It’s a problem that has baffled financiers for decades: Why don’t U.S. investors buy shares in companies overseas? As things stand, Americans hold only 9 percent of equity investments in foreign companies, and yet foreign stocks represent 51 percent of the world market.
Nobody knows why this home bias exists. “It could be lack of familiarity with overseas markets, language and cultural issues, or barriers to international investment–it’s unclear,” observes James Wardlaw, a managing director at Merrill Lynch.
A new research report released earlier this year could shed some light. “Corporate Governance and the Home Bias,” by Lee Pinkowitz and Rohan Williamson, both of Georgetown University, and René Stulz of The Ohio State University, shows that Americans aren’t nearly as biased as they seem. In fact, their findings suggest that, au contraire, foreign markets are keeping U.S. investors at bay.
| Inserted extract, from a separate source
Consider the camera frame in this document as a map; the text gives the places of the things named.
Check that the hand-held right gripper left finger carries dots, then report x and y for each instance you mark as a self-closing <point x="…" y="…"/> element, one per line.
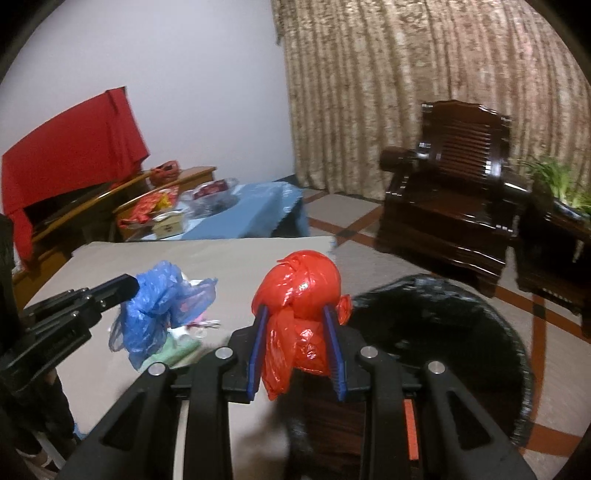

The key to their conclusion is the presence of “controlling shareholders”–investors who own big chunks of a company’s shares that they won’t sell unless they’re paid compensation for their loss of control. These shareholders limit the number of shares available for trading.
While the U.S. equity market accounts for 49 percent of the value of the world market, it makes up almost 60 percent of the world’s free-floating shares. “Taking into account the role of controlling shareholders has the effect of reducing (but not eliminating) the home bias of U.S. investors,” notes the report.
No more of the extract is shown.